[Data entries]

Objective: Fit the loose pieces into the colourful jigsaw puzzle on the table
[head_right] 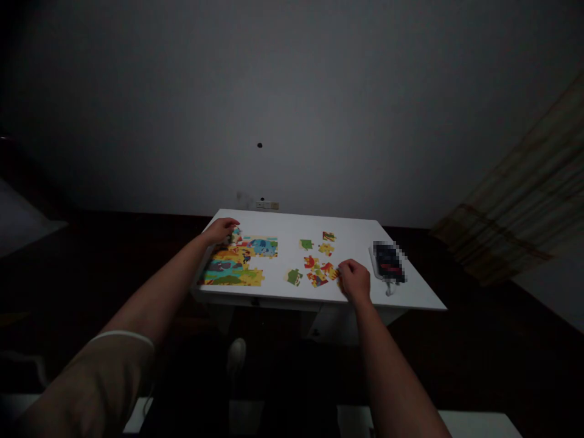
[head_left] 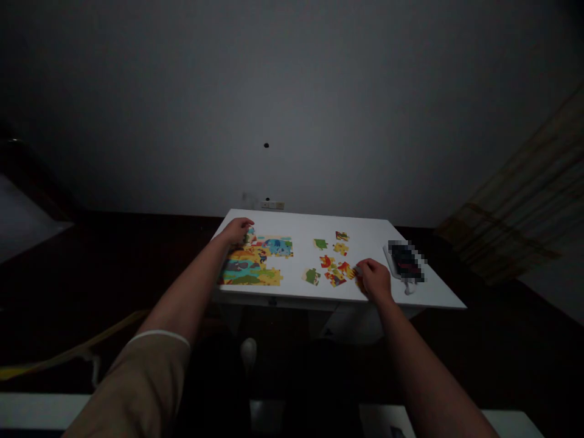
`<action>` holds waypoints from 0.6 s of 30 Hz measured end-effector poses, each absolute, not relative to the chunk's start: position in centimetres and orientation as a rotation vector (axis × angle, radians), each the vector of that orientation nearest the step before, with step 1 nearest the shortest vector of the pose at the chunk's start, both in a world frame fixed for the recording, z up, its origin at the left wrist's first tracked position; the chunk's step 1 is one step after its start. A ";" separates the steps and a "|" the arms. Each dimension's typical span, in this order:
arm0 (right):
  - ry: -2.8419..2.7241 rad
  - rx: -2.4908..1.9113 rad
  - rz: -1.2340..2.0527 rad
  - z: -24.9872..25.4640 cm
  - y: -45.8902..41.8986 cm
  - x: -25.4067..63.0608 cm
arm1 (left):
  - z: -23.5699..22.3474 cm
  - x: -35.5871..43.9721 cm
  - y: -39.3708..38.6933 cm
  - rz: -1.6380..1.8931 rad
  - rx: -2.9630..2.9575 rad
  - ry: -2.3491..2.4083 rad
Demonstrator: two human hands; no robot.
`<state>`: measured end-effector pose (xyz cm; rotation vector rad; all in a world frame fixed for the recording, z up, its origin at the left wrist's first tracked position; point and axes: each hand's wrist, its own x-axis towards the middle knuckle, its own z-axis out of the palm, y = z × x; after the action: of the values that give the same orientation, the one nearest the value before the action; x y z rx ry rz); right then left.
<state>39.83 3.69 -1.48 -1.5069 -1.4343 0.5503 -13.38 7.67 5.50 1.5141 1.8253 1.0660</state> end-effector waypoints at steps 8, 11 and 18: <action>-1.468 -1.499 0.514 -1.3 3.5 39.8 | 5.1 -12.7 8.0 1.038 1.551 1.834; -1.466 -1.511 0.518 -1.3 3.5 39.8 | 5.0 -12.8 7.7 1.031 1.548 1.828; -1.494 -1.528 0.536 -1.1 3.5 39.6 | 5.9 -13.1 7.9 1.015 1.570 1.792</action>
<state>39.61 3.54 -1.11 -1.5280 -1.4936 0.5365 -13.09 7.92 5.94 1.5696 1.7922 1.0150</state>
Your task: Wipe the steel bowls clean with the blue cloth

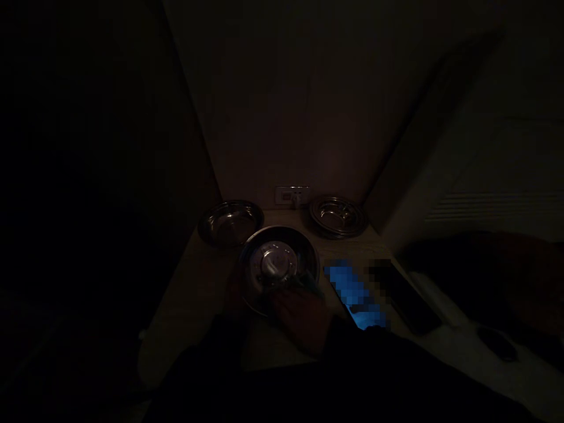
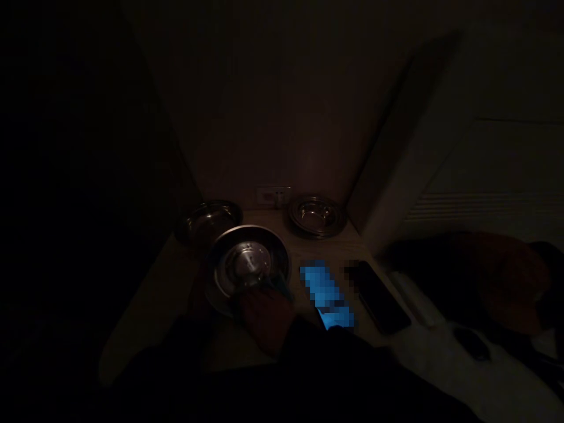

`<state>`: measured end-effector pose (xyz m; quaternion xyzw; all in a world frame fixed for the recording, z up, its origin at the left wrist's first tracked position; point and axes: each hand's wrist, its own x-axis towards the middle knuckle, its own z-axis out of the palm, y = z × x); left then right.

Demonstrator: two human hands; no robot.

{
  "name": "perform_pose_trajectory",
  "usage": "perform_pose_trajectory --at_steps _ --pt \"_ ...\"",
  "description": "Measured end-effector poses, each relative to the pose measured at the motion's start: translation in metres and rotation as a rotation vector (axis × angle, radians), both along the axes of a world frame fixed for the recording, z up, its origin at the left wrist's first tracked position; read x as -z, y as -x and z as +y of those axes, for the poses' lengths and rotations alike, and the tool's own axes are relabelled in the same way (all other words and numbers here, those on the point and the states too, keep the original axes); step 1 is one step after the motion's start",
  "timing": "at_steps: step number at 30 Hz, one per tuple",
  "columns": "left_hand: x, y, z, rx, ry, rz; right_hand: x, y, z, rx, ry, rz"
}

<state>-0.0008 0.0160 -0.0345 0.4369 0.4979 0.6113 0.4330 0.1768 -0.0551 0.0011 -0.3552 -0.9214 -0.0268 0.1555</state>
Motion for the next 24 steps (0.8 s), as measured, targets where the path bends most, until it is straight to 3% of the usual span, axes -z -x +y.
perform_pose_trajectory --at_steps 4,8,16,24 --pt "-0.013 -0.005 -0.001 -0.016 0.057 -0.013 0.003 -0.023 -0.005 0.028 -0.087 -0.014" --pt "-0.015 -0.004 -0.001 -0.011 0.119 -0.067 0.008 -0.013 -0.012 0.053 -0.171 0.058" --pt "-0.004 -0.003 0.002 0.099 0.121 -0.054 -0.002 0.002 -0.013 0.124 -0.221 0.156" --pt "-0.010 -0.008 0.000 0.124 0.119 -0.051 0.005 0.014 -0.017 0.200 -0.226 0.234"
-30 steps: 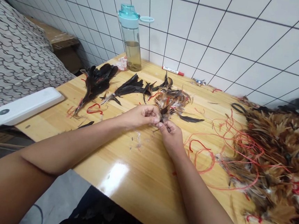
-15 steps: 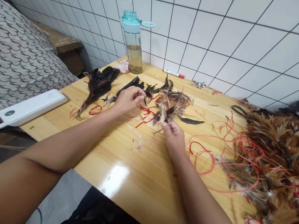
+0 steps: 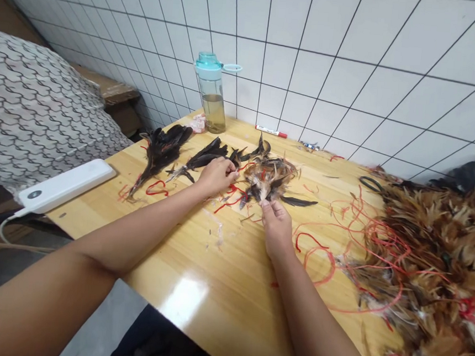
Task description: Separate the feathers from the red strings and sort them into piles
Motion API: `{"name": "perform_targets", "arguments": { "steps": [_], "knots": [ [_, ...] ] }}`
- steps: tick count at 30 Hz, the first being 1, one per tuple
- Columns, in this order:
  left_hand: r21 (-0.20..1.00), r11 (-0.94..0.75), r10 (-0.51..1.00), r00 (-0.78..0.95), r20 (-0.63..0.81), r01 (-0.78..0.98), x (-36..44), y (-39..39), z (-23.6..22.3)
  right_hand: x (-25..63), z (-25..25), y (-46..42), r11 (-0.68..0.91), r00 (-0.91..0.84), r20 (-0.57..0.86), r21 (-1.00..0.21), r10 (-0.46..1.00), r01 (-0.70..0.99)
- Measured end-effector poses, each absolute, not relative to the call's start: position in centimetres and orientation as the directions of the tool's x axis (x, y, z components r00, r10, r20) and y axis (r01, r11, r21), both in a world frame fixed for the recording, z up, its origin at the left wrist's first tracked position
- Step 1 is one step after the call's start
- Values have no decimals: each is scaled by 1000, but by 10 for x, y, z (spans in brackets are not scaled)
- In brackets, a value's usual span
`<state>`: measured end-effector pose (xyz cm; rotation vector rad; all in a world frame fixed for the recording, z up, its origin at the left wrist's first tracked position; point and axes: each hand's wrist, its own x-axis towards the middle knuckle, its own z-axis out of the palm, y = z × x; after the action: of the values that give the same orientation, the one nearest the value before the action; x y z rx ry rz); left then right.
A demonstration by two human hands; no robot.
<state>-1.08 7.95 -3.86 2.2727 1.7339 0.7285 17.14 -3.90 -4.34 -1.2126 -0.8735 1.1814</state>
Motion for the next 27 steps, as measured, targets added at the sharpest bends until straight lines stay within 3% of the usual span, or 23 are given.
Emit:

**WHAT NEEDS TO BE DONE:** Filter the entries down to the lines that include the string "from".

**OUTPUT FOR THIS EXERCISE:**
`<action>` holds waypoints from 0.6 s of 30 Hz measured end-effector poses, each absolute, not relative to the chunk's start: position in centimetres and orientation as a rotation vector (axis × angle, radians), each the vector of that orientation nearest the step before, with step 1 nearest the shortest vector of the pose at the chunk's start, both in a world frame fixed for the recording, z up, its origin at the left wrist's first tracked position; the chunk's step 1 is one step after its start. A ";" separates the steps and a "|" the arms. Each dimension's typical span, in this order:
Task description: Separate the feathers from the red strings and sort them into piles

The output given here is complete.